> [Data below]:
====

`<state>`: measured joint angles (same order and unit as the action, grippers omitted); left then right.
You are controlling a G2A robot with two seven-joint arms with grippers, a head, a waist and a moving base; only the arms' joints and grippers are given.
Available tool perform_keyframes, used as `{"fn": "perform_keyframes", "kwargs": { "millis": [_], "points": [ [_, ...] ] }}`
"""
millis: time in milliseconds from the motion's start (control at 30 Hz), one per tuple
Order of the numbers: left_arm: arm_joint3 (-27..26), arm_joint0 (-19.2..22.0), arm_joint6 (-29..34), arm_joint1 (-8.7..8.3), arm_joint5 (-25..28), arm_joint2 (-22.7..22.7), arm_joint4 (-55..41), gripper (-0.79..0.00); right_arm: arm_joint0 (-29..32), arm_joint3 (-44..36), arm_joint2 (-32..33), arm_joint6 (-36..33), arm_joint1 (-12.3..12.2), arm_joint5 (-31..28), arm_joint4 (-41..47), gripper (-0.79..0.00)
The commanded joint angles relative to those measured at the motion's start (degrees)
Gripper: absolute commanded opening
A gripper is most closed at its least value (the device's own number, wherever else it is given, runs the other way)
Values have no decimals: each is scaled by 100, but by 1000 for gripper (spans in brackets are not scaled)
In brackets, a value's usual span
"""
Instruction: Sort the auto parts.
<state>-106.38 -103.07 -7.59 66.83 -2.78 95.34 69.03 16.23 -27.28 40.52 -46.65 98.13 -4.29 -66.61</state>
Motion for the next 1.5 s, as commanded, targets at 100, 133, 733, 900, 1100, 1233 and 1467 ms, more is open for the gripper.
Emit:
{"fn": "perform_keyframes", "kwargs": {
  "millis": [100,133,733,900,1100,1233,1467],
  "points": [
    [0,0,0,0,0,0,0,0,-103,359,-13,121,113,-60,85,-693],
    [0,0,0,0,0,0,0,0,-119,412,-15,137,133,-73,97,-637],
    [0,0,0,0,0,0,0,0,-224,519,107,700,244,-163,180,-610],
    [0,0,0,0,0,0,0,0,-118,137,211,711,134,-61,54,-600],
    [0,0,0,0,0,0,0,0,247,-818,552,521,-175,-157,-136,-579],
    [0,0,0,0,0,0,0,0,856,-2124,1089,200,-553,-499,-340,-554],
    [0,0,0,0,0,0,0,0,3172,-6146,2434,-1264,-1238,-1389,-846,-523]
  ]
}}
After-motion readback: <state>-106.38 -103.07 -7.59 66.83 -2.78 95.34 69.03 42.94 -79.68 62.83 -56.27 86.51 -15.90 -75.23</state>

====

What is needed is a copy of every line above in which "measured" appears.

`<state>`: measured joint angles (same order and unit as the action, grippers omitted); left then right.
The commanded joint angles relative to those measured at the motion's start (degrees)

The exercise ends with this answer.